Каролина вяла Бошняка за руку.
– Почему вы хмуритесь, Саша? – улыбнулась она. – Всё почти уже позади. Теперь всё хорошо будет. Вот мы едем с вами, и я понимаю, что всё будет хорошо… А далеко до Одессы? – спросила у Фролки.
– Одной ногой, как говорится, уже в ней, – ответил тот.
Каролина с улыбкой взглянула на Бошняка.
– Может, и правда повернём?
Лес закончился, и воздух над трактом наполнился странным звоном, будто где-то далеко впереди из ящика в ящик пересыпали тяжёлые гвозди.
Каролина перестала улыбаться. Звон нарастал.
Впереди тянулся неровный строй каторжан, слышались окрики конвойных. Фролка недоумённо поглядел на Бошняка. Тот кивнул в сторону этапа:
– К ним держи.
Бошняк повернулся к Каролине. От его взгляда ей стало неловко.
– Вы знали подполковника фон Пелена? – спросил Бошняк.
Каролина высвободила руку.
– Как же? Фон Пелен. С Пестелем дружен был, – продолжил Бошняк. – На Кавказе с капитаном Ушаковым воевал. В свите государя Александра Павловича до самой его кончины состоял.

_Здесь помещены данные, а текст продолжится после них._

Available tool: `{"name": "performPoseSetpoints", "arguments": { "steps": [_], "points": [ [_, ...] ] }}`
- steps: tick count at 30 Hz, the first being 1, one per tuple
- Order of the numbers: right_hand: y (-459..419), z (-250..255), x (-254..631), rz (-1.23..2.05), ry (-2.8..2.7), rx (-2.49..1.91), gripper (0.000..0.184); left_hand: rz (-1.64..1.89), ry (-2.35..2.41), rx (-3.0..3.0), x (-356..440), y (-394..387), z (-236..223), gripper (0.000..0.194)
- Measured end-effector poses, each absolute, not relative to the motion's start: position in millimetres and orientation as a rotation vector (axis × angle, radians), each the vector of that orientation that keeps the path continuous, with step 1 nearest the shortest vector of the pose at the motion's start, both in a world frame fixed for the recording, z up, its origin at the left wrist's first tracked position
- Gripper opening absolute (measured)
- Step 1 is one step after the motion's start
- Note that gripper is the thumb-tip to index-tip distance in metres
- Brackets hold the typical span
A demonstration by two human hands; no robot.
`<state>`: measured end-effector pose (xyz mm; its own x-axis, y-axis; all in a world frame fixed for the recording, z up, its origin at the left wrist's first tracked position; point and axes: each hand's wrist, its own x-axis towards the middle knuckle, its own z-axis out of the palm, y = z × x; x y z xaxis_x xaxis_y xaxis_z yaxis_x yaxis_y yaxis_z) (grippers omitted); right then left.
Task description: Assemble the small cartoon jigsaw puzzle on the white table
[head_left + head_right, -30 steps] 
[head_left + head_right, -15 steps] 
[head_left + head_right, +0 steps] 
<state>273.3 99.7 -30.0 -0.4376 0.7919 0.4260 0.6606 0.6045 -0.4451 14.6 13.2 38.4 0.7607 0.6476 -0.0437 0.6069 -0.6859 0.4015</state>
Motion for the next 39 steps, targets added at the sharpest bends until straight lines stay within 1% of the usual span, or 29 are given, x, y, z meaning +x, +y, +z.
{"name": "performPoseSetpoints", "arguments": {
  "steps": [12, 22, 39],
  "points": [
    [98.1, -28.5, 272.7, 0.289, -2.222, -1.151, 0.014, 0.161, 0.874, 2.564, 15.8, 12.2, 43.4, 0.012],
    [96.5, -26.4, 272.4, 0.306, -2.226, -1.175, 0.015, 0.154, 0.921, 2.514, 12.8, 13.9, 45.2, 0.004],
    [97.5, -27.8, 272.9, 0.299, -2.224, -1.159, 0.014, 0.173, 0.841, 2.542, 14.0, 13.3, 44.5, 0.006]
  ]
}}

– Не помню! – сказала Каролина.
– Очень хочется, чтобы и он вас не вспомнил, – заметил Бошняк.
Скрипели рессоры. Вокруг, перекрывая кандальный звон, оглушительно стрекотали кузнечики.
– Отпустите меня, Саша, – посоветовала Каролина. – Отпустите меня сейчас. Это нехорошо – обманом везти.